Problem description: Each line below should be repeated exactly as it stands.

_ _ _ _

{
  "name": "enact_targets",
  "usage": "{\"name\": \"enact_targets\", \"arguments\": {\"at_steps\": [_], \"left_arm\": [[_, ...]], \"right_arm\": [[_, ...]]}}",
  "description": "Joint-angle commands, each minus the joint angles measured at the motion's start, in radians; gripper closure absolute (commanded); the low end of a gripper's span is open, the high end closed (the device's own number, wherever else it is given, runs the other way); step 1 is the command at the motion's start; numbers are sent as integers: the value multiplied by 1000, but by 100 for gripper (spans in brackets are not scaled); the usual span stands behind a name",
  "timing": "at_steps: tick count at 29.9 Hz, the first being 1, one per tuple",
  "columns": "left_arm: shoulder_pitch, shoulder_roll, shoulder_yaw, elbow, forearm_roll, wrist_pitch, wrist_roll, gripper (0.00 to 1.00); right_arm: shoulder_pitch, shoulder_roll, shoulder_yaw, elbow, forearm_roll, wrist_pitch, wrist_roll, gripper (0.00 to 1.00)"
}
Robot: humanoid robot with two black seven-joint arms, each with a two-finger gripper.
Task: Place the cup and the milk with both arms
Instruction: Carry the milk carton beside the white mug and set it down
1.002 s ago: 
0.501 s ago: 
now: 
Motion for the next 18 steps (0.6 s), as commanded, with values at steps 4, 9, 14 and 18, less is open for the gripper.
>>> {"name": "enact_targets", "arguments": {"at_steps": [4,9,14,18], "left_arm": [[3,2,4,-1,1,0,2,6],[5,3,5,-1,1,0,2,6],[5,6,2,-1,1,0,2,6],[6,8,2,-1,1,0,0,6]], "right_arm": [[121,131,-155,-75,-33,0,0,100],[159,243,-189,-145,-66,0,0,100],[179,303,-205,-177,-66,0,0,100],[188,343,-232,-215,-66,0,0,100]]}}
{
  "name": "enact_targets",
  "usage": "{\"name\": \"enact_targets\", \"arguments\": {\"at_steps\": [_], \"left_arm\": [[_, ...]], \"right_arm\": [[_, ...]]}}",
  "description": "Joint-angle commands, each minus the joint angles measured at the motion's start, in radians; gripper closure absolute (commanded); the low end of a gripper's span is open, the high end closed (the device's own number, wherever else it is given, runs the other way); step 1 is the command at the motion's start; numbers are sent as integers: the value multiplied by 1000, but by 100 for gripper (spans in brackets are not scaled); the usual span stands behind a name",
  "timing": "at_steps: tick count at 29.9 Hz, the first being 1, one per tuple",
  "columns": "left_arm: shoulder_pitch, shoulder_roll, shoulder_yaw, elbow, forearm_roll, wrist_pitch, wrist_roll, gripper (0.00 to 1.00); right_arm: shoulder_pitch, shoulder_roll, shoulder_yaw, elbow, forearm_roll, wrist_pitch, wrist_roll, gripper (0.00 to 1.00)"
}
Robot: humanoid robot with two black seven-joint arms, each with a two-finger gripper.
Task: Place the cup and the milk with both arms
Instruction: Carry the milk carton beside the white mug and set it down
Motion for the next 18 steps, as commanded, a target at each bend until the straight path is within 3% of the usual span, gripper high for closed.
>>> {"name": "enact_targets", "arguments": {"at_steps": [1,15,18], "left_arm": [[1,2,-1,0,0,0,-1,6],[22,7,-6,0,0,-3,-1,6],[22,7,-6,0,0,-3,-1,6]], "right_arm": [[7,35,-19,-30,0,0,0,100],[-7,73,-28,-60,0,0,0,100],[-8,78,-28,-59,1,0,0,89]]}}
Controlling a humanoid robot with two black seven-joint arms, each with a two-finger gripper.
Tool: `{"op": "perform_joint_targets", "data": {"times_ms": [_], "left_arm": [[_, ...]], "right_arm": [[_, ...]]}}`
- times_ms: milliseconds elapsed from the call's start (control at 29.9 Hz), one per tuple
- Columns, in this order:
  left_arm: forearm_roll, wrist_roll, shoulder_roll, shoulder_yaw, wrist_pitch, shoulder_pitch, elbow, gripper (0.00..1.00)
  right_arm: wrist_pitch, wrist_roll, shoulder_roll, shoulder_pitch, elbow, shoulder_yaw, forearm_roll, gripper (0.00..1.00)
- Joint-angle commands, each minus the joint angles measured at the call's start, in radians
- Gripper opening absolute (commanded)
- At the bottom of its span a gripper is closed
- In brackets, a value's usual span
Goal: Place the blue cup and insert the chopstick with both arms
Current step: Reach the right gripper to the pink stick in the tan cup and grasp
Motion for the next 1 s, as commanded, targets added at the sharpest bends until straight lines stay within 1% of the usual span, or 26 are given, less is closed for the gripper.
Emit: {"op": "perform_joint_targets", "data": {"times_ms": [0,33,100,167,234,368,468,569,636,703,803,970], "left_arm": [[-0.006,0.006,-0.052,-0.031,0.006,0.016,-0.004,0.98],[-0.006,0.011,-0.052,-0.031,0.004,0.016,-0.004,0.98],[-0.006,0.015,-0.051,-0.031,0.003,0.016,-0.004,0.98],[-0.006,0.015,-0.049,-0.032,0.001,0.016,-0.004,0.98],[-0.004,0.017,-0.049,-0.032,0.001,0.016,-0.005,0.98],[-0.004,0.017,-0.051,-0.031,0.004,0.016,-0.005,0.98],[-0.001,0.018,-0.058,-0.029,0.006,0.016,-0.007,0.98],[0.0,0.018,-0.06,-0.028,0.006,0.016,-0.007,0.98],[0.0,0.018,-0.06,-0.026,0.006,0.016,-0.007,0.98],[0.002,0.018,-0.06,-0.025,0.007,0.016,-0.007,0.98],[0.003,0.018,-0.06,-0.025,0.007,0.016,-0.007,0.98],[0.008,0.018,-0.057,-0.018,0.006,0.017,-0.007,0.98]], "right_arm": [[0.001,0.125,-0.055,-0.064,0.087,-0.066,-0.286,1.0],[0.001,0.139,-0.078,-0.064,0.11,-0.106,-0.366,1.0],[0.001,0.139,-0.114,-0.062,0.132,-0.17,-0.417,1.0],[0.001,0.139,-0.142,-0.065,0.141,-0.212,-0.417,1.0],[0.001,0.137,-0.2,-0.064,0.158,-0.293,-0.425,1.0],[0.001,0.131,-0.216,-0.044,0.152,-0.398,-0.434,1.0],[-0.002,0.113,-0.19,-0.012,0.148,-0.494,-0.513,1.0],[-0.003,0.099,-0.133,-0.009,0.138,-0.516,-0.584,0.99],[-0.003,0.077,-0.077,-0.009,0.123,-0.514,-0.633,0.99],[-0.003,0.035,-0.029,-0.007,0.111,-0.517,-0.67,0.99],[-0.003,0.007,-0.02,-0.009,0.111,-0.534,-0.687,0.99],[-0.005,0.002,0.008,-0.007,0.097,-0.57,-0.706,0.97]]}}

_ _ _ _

Answer to this problem:
{
  "name": "enact_targets",
  "usage": "{\"name\": \"enact_targets\", \"arguments\": {\"at_steps\": [_], \"left_arm\": [[_, ...]], \"right_arm\": [[_, ...]]}}",
  "description": "Joint-angle commands, each minus the joint angles measured at the motion's start, in radians; gripper closure absolute (commanded); the low end of a gripper's span is open, the high end closed (the device's own number, wherever else it is given, runs the other way); step 1 is the command at the motion's start; numbers are sent as integers: the value multiplied by 1000, but by 100 for gripper (spans in brackets are not scaled); the usual span stands behind a name",
  "timing": "at_steps: tick count at 29.9 Hz, the first being 1, one per tuple",
  "columns": "left_arm: shoulder_pitch, shoulder_roll, shoulder_yaw, elbow, forearm_roll, wrist_pitch, wrist_roll, gripper (0.00 to 1.00); right_arm: shoulder_pitch, shoulder_roll, shoulder_yaw, elbow, forearm_roll, wrist_pitch, wrist_roll, gripper (0.00 to 1.00)"
}
Robot: humanoid robot with two black seven-joint arms, each with a two-finger gripper.
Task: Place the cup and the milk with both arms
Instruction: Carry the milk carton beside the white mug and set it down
1.002 s ago: 
0.501 s ago: 
now: 
Motion for the next 18 steps (0.6 s), as commanded, with values at steps 4, 9, 14 and 18, less is open for the gripper.
>>> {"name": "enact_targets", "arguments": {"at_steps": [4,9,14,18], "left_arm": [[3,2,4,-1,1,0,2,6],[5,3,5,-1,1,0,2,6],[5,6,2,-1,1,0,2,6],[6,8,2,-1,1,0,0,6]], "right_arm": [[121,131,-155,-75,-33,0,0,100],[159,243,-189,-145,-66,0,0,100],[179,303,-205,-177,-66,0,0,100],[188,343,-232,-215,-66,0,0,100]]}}
{
  "name": "enact_targets",
  "usage": "{\"name\": \"enact_targets\", \"arguments\": {\"at_steps\": [_], \"left_arm\": [[_, ...]], \"right_arm\": [[_, ...]]}}",
  "description": "Joint-angle commands, each minus the joint angles measured at the motion's start, in radians; gripper closure absolute (commanded); the low end of a gripper's span is open, the high end closed (the device's own number, wherever else it is given, runs the other way); step 1 is the command at the motion's start; numbers are sent as integers: the value multiplied by 1000, but by 100 for gripper (spans in brackets are not scaled); the usual span stands behind a name",
  "timing": "at_steps: tick count at 29.9 Hz, the first being 1, one per tuple",
  "columns": "left_arm: shoulder_pitch, shoulder_roll, shoulder_yaw, elbow, forearm_roll, wrist_pitch, wrist_roll, gripper (0.00 to 1.00); right_arm: shoulder_pitch, shoulder_roll, shoulder_yaw, elbow, forearm_roll, wrist_pitch, wrist_roll, gripper (0.00 to 1.00)"
}
Robot: humanoid robot with two black seven-joint arms, each with a two-finger gripper.
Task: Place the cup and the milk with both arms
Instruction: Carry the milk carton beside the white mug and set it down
Motion for the next 18 steps, as commanded, a target at each bend until the straight path is within 3% of the usual span, gripper high for closed.
>>> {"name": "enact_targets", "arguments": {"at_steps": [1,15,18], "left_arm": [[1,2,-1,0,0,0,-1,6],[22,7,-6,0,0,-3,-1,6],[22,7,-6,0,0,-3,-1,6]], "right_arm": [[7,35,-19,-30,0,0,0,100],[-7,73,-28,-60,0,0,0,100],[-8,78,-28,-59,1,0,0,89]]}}
Controlling a humanoid robot with two black seven-joint arms, each with a two-finger gripper.
Tool: `{"op": "perform_joint_targets", "data": {"times_ms": [_], "left_arm": [[_, ...]], "right_arm": [[_, ...]]}}`
- times_ms: milliseconds elapsed from the call's start (control at 29.9 Hz), one per tuple
- Columns, in this order:
  left_arm: forearm_roll, wrist_roll, shoulder_roll, shoulder_yaw, wrist_pitch, shoulder_pitch, elbow, gripper (0.00..1.00)
  right_arm: wrist_pitch, wrist_roll, shoulder_roll, shoulder_pitch, elbow, shoulder_yaw, forearm_roll, gripper (0.00..1.00)
- Joint-angle commands, each minus the joint angles measured at the call's start, in radians
- Gripper opening absolute (commanded)
- At the bottom of its span a gripper is closed
- In brackets, a value's usual span
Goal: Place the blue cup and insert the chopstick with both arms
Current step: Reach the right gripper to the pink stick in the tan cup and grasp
Motion for the next 1 s, as commanded, targets added at the sharpest bends until straight lines stay within 1% of the usual span, or 26 are given, less is closed for the gripper.
Emit: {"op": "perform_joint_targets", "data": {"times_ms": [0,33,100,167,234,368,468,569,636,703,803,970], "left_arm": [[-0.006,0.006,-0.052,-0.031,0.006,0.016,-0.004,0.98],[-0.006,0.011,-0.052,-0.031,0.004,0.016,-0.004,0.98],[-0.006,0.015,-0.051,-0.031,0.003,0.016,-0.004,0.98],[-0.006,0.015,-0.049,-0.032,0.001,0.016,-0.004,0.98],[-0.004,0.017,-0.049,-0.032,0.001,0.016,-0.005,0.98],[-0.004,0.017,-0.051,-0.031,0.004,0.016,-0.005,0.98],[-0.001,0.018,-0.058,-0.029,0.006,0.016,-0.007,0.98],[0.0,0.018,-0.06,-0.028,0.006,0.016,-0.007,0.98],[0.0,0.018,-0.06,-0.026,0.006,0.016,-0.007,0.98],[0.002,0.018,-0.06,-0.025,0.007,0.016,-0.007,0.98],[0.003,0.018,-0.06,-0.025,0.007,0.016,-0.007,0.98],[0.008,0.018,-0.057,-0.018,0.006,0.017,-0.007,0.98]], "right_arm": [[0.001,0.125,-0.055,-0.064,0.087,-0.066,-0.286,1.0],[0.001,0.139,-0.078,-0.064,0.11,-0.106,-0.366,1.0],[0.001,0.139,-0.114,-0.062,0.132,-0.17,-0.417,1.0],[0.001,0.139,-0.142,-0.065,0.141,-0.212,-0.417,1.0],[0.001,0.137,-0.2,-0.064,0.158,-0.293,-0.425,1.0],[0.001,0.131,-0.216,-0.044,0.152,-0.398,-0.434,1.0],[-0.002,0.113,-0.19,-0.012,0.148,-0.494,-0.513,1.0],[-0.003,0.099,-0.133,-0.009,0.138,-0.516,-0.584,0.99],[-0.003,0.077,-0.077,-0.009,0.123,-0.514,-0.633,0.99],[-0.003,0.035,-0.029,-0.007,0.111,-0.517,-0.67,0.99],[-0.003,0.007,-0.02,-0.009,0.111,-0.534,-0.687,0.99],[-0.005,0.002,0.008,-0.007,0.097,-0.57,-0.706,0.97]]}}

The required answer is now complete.